What is Richmond’s biggest trade regret?Al Paton
Herald Sun
7 October 2019Richmond’s 2019 premiership was a triumph of smart recruiting.
Dylan Grimes and Bachar Houli were pre-season draft picks, Kane Lambert, Jayden Short and Jason Castagna were rookies and trades for Dion Prestia, Josh Caddy and Toby Nankervis were masterstrokes.
But it wasn’t always that way.
Every club has some skeletons in their trade closet they would prefer to keep in the dark, and the Tigers were up there with the best (worst?).
These moves must have seemed like good ideas at the time, but with the benefit of hindsight here are five moves we think the Tigers regretted the most.
1. JORDAN MCMAHON FOR PICK 19
This goes down as one of the all-time trade regrets. McMahon was a half-back with a nice left boot, with his Tiger highlight a goal after the siren to defeat Melbourne in 2009.
But Richmond paid a huge price for the Bulldogs backman in the form of pick 19, which the Dogs used on a promising midfielder named Callan Ward. He played 60 games for the Dogs before being poached by GWS, but the Bulldogs received a compensation pick which they used to recruit Jack Macrae. McMahon, meanwhile, was delisted in 2010.
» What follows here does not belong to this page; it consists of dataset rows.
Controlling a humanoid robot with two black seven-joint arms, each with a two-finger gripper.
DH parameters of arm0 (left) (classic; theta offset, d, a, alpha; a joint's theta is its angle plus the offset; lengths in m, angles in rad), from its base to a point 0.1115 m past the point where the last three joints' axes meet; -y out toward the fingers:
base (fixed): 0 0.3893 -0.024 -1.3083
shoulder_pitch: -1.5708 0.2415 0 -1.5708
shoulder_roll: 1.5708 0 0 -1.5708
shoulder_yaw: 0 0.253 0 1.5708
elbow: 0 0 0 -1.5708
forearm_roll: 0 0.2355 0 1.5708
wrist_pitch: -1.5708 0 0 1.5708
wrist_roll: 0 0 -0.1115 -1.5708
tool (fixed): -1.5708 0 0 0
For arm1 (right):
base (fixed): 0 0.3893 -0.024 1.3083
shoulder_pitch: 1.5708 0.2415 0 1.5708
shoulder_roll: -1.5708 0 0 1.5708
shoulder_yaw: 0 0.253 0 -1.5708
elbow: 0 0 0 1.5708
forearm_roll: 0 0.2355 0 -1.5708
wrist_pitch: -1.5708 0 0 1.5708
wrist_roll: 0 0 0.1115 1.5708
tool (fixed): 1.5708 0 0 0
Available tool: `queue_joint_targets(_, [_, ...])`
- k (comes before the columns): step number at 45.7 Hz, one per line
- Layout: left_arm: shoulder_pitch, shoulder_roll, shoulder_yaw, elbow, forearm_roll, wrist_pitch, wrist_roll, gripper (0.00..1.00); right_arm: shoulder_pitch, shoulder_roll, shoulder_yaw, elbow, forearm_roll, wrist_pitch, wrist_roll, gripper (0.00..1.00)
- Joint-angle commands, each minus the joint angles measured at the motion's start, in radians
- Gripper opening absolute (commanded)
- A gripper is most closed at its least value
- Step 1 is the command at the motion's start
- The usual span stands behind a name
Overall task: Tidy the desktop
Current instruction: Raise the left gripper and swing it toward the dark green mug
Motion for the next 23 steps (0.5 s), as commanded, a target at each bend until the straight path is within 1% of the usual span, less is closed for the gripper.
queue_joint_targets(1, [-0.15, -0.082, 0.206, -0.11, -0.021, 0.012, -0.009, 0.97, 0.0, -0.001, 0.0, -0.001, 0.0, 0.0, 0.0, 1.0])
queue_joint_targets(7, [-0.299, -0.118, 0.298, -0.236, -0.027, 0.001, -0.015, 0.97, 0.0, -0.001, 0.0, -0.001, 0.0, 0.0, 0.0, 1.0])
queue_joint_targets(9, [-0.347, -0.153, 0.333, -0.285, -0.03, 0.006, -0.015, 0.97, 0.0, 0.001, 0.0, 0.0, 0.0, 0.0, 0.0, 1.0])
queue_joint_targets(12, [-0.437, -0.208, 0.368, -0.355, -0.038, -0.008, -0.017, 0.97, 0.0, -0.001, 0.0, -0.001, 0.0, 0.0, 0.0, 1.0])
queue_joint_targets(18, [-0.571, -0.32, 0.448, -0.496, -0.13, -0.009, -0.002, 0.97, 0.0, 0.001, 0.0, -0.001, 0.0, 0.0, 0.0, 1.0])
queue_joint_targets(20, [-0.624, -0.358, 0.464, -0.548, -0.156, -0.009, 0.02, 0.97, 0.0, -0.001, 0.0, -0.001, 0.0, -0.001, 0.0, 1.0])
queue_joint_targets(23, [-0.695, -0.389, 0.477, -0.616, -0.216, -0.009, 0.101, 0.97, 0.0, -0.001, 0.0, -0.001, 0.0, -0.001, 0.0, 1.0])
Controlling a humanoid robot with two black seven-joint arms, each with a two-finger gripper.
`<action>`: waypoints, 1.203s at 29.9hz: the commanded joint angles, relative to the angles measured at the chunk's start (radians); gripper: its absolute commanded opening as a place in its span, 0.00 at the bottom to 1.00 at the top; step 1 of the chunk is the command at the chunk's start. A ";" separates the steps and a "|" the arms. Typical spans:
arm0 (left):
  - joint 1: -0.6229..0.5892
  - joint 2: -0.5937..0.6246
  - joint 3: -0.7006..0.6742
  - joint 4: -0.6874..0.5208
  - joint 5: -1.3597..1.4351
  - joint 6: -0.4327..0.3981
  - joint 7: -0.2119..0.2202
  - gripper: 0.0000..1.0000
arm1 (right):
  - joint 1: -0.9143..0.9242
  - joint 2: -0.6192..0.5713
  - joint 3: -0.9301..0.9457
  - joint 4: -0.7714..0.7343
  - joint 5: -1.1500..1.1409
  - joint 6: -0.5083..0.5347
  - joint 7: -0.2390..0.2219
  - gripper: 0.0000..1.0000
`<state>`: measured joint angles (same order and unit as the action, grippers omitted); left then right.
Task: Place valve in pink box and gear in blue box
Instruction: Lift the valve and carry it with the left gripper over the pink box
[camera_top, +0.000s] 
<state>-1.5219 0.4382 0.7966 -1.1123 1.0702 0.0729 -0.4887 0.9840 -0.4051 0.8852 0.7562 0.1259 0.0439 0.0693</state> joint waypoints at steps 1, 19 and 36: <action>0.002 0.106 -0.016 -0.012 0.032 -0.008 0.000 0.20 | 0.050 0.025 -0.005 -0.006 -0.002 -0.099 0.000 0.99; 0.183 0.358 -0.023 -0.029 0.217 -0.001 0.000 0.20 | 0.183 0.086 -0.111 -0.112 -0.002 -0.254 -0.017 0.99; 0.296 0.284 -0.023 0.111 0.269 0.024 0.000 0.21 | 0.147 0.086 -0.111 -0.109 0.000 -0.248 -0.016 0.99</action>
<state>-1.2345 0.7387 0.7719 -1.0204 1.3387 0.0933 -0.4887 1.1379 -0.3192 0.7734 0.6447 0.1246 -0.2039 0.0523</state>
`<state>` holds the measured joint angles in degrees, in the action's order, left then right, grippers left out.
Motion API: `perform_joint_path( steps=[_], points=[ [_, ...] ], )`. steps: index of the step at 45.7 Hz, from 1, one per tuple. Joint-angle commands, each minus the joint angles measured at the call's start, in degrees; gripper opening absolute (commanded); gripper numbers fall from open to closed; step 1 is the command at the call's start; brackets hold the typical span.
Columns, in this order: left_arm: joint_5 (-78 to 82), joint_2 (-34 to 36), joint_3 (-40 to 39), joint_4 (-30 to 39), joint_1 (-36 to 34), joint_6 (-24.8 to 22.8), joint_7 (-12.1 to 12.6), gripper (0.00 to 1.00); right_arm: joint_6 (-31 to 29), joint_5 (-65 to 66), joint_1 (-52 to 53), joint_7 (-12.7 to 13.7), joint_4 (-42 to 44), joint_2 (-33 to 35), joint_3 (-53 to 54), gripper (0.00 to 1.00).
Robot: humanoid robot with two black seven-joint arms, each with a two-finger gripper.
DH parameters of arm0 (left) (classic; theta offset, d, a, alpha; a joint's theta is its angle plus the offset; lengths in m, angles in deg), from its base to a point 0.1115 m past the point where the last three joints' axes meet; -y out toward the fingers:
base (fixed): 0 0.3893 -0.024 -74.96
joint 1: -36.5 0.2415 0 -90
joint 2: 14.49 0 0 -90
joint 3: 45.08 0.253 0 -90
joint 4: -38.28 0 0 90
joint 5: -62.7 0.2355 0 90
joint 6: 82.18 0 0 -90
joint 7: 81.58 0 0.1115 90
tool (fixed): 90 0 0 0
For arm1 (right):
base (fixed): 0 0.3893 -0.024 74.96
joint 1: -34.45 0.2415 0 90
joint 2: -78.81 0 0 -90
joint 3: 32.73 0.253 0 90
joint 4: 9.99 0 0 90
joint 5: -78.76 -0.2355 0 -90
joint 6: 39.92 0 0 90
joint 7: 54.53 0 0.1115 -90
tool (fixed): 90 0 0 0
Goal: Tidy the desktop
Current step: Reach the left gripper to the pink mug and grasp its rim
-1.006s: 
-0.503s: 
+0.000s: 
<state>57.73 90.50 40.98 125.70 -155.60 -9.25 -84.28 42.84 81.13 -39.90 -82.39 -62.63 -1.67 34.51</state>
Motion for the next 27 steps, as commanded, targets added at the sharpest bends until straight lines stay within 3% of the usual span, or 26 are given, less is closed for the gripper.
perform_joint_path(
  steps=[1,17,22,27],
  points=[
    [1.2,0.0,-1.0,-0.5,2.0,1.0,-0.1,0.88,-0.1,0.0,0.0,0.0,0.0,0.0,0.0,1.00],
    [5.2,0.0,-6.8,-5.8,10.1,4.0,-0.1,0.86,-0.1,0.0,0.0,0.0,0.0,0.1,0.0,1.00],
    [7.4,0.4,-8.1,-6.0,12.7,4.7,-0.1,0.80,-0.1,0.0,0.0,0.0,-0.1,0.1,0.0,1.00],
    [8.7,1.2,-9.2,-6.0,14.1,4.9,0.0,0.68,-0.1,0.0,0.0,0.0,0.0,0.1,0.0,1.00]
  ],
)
2. CHRIS YARRAN FOR PICK 19Richmond appeared to have scored a win when they held firm on the Blues’ demand for pick 12 for the silky defender, instead handing over pick 19 just before the trade deadline in 2015. Unfortunately, Yarran never added to his 119 AFL games as he was struck by mental health issues, sitting out the 2016 season then aborting a comeback the next year. He later revealed a harrowing ice addiction. In May this year he hit rock bottom when he was sentenced to five years in jail over a crime spree in WA.
3. BRAD OTTENS FOR PICKS 12 AND 16When Terry Wallace arrived as Richmond coach at the end of 2004 the club identified Brad Ottens as a player with trade currency. The ruck/forward was sent to the Cats in a swap for picks 12 and 16, which the Tigers used on midfielder Danny Meyer and big man Adam Pattinson — who played a combined 92 games — while Ottens became a key figure in three Geelong premierships.
In hindsight, it wasn’t a great year to invest in the draft, with only one of Richmond’s five top-20 picks a clear success (Brett Deledio at pick 1). Wallace said later he had little say in the deal.
“He was gone virtually the day that I arrived, gone before I was even in the seat, but what happened when I arrived at the club they said the good news is we got two first-round picks for him,” he told SEN.
“So we’ll be able to realign the footy club with those picks, we sat down and went to the draft with picks 12 and 16. Within three years 12 and 16 were gone — so no longer did we have Brad Ottens or the players that were meant to be the 10-year replacements.
“It’s OK doing it, but if you’re going to do it you’ve got to get it right.”
4. JAY SCHULZ FOR MITCH FARMERSchulz, the No.12 pick in the 2002 draft, showed glimpses of his potential and equal doses of
frustration in seven seasons at Tigerland. In 2009 Richmond sent the key forward to Port Adelaide in exchange for hard nut Mitch Farmer, who had played three games to that point.
He added another 28 at Richmond before being delisted, while Schulz became a reliable target for the Power over the next seven seasons, winning the club’s goalkicking four times.
5. 1980S TRADE WARThe rules were very different 30 years ago and it’s hard to single out any one move, but the hatred between Richmond and Collingwood almost crippled the Tigers. When the Magpies lured Geoff Raines and David Cloke to Victoria Park after the 1982 season, Tiger powerbroker Graeme Richmond declared war. Richmond poached players including John Annear, Phillip Walsh, Wally Lovett, Neil Peart and Craig Stewart. “Graeme Richmond did a lot of great things for the club but the fact was he had past his use-by date in the early 1980s.
He had lost his grip on what was reality,” Raines told the Herald Sun in 2013. “It became crazy when the attitude was, ‘If they get one of ours then we will get one of theirs’. The moves didn’t help the Tigers on the field and almost drove the club to bankruptcy, only saved by the people-powered “Save our Skins” campaign in 1990.